A conventional adenoma-carcinoma sequence is the dominant pathway for carcinogenesis of distal CRC; in contrast, microsatellite instability and CpG island methylator phenotype contribute to the carcinogenesis of proximal CRC [30]. Therefore, it has been suggested that the gut microbiome may differ between proximal and distal CRC [31,32]. However, in the present study, there was no difference in alpha- and beta-diversity of the gut microbiome according to the location of CRC. As already mentioned, the composition of the gut microbiome derived from urine-EVs can differ from that of fecal samples; hence, it is difficult to directly compare the results of our study with those of previous studies. Therefore, more studies using EVs from the bodily fluids of patients with CRC are required.
To the best of our knowledge, this study is the first to analyze the gut microbiome in patients with CRC using EVs extracted from urine. However, this study had a few limitations. First, we set up healthy individuals with abdominal symptoms as the control group instead of healthy people. This is because it was not easy to recruit completely healthy people in the outpatient clinic of a tertiary hospital. In addition, some baseline characteristics differed between the CRC and control groups. To compensate for this, we adjusted these clinical factors to analyze the gut microbiome. Second, the proportion of late-stage CRC was relatively small in the total CRC group. Therefore, it was difficult to conclusively interpret the findings in this group.
In conclusion, a distinct composition of the gut microbiome is reflected in the urine-EVs of patients with CRC compared with that in healthy controls.
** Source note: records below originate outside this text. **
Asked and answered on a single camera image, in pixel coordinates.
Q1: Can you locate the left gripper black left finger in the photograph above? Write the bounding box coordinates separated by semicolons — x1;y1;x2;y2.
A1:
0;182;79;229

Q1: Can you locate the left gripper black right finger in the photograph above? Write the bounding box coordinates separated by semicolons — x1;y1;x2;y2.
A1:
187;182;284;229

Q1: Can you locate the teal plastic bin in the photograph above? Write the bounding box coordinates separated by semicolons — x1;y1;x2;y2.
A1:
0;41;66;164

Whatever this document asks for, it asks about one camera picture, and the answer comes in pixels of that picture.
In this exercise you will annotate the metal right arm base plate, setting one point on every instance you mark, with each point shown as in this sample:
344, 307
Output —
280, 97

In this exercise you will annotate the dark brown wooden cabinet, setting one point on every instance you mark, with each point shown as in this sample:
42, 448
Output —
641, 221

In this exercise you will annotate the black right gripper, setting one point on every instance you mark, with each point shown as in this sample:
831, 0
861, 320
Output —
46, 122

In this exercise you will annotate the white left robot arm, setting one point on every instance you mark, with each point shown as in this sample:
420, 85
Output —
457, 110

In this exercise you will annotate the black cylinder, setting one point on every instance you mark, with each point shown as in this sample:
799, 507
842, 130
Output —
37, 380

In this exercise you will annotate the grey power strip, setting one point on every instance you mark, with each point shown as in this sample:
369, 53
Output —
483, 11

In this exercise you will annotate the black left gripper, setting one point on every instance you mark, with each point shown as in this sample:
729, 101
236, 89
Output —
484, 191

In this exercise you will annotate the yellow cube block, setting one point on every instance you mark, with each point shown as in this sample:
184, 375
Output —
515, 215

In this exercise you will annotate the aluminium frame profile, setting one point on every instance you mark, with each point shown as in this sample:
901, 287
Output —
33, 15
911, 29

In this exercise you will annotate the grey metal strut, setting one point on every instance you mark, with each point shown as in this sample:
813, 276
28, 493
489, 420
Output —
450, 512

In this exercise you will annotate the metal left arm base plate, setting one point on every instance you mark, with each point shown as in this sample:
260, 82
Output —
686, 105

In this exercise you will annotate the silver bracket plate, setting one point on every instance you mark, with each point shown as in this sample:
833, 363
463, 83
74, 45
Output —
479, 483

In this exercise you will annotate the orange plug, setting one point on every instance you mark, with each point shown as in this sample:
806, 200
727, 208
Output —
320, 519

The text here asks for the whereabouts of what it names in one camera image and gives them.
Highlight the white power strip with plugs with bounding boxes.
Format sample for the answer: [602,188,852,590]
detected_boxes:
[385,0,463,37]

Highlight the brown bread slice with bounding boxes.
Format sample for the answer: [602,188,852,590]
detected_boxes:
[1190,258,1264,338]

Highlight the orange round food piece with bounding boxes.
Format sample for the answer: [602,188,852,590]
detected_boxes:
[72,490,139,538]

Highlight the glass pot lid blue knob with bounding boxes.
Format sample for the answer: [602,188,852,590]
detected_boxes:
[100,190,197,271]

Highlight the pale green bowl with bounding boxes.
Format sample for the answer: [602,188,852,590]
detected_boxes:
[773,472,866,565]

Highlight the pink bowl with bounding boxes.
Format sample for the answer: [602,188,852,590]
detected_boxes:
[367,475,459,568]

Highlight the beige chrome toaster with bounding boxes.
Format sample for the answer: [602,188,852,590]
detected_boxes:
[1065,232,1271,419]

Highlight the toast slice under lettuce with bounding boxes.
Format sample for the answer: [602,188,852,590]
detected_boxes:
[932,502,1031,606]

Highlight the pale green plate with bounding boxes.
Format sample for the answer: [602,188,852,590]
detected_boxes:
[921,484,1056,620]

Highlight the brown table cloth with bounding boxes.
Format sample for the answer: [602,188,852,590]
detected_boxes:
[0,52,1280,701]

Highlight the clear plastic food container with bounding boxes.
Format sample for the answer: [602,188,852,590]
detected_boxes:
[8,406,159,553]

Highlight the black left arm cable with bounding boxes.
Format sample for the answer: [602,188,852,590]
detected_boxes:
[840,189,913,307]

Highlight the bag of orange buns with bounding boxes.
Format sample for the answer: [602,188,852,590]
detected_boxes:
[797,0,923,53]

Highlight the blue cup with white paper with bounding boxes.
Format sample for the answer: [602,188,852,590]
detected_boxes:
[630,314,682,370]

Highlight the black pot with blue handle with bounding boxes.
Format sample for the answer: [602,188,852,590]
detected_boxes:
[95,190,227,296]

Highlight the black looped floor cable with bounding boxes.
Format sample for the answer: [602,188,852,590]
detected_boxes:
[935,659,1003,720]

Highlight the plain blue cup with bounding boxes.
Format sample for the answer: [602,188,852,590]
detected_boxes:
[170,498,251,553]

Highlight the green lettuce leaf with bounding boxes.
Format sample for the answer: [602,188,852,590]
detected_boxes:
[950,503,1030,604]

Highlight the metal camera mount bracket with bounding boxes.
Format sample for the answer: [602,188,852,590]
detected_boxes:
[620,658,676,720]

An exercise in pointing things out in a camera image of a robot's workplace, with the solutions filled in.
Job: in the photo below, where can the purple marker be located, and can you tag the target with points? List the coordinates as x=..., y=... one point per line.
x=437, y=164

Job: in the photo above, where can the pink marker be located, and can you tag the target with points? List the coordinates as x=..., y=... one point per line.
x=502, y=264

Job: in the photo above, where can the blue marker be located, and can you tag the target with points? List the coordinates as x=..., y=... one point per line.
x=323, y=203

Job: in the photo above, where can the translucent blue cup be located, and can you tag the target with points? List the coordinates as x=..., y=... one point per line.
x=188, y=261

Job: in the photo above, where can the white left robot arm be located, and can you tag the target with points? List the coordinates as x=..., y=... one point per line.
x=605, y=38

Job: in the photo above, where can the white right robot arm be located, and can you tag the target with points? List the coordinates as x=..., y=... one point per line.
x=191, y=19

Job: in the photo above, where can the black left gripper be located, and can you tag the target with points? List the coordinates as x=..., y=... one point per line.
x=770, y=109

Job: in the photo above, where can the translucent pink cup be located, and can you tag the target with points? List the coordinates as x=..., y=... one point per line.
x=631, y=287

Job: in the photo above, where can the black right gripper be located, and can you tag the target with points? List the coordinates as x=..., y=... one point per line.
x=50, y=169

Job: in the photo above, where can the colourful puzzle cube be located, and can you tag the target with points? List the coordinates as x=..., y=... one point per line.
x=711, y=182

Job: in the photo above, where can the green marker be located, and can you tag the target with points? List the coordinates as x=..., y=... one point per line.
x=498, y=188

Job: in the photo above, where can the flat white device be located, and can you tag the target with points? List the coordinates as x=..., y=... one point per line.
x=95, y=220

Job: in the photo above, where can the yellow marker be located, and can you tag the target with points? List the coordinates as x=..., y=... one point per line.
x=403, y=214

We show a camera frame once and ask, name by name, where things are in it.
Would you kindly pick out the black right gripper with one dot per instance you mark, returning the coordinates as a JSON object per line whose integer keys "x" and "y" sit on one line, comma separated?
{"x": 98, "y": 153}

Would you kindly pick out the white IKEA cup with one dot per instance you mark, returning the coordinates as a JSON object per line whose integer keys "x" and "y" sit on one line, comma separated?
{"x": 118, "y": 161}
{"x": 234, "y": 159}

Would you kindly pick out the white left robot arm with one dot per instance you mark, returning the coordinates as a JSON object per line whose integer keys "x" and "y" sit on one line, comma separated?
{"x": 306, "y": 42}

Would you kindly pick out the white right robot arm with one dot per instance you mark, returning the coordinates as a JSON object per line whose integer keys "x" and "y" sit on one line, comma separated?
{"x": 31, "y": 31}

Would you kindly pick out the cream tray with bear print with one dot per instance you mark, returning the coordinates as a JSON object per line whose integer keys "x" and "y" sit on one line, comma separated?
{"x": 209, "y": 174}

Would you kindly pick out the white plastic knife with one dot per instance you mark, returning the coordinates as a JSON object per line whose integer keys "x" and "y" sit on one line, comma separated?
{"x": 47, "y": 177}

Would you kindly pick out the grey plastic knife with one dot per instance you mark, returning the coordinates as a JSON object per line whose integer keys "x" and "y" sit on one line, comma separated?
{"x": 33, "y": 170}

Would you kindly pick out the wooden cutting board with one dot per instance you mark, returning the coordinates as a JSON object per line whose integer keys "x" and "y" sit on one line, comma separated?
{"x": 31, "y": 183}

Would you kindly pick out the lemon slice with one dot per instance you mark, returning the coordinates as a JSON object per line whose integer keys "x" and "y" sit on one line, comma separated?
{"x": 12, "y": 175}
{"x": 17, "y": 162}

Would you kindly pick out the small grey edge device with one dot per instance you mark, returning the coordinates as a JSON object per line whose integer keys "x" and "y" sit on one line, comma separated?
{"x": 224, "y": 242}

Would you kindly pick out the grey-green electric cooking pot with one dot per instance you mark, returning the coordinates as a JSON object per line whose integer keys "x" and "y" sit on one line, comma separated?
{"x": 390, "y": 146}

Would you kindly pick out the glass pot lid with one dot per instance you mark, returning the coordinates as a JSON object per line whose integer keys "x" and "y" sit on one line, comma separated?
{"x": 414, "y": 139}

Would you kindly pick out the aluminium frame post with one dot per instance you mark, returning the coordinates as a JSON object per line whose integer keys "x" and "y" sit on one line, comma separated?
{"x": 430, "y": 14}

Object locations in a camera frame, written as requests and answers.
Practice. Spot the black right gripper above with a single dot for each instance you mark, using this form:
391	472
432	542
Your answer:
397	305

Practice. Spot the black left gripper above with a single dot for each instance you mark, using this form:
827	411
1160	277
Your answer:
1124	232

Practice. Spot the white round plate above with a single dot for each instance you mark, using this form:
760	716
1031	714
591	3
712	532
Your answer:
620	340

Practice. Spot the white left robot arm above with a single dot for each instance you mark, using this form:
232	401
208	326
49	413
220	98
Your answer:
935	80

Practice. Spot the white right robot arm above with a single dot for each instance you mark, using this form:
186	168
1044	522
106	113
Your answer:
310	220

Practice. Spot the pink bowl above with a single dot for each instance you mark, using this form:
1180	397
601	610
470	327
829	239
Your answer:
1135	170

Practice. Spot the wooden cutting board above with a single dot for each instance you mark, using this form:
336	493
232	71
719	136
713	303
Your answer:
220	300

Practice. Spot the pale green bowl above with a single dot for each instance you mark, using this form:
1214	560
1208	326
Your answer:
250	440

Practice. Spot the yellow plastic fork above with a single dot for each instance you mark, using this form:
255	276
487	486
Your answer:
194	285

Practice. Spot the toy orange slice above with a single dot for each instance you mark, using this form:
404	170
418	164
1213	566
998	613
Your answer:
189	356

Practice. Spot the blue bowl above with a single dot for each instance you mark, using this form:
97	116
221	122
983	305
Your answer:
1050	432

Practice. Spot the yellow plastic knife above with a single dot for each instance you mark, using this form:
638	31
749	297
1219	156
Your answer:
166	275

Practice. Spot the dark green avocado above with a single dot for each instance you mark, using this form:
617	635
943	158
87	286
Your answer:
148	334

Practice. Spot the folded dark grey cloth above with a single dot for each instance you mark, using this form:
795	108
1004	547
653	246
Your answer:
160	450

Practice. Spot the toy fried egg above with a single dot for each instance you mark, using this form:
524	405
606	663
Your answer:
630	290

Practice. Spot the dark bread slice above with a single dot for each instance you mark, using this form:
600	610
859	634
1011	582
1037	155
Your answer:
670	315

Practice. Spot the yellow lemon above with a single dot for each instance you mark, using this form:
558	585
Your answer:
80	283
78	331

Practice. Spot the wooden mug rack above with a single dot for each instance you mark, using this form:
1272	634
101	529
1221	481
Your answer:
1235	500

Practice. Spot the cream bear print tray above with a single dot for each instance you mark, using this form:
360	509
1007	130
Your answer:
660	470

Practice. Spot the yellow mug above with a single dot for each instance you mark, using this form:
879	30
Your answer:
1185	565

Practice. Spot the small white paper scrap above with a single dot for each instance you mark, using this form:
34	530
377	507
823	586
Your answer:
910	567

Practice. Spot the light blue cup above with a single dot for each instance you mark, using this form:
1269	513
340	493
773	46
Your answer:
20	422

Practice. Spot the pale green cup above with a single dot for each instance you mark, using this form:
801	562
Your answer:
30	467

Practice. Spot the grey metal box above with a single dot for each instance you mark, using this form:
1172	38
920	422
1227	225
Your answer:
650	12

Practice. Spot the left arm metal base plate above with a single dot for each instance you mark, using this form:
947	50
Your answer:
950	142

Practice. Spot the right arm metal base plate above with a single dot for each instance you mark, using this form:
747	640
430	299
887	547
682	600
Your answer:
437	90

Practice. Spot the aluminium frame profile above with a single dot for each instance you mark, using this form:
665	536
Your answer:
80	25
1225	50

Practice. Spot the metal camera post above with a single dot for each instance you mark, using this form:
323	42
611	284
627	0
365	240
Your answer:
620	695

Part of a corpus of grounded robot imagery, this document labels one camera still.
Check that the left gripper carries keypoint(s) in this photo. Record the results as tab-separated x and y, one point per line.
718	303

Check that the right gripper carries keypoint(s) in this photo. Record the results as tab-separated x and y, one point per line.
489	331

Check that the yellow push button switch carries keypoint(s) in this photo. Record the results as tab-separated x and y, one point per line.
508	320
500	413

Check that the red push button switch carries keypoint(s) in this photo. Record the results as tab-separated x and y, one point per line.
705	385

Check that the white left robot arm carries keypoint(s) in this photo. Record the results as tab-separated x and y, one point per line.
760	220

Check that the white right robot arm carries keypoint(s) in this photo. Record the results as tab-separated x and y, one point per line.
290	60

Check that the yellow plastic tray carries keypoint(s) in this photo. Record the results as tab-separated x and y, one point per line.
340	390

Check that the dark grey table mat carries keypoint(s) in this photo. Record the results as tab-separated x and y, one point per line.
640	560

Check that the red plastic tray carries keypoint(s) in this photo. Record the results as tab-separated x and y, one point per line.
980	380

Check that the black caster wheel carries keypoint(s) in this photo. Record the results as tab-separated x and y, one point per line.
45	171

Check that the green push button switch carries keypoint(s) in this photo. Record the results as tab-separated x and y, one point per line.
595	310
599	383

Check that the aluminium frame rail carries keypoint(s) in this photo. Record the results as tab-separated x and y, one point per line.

Microbial signatures from EVs in the urine could serve as potential biomarkers for the early detection of CRC.
KEY MESSAGE
1. Gut microbiome composition is reflected in urine extracellular vesicles of patients with colorectal cancer.
2. Microbial signatures from extracellular vesicles in urine show potential as biomarkers for colorectal cancer diagnosis.
Acknowledgments
This research was supported by the Bio & Medical Technology Development Program of the National Research Foundation (NRF) funded by the Korean Government (MSIT) under grant NRF-2017M3A9F3047495, and a grant (no. 04-2012-004) from the Seoul National University Bundang Hospital Research Fund.
Notes
Conflict of interest
No potential conflict of interest relevant to this article was reported.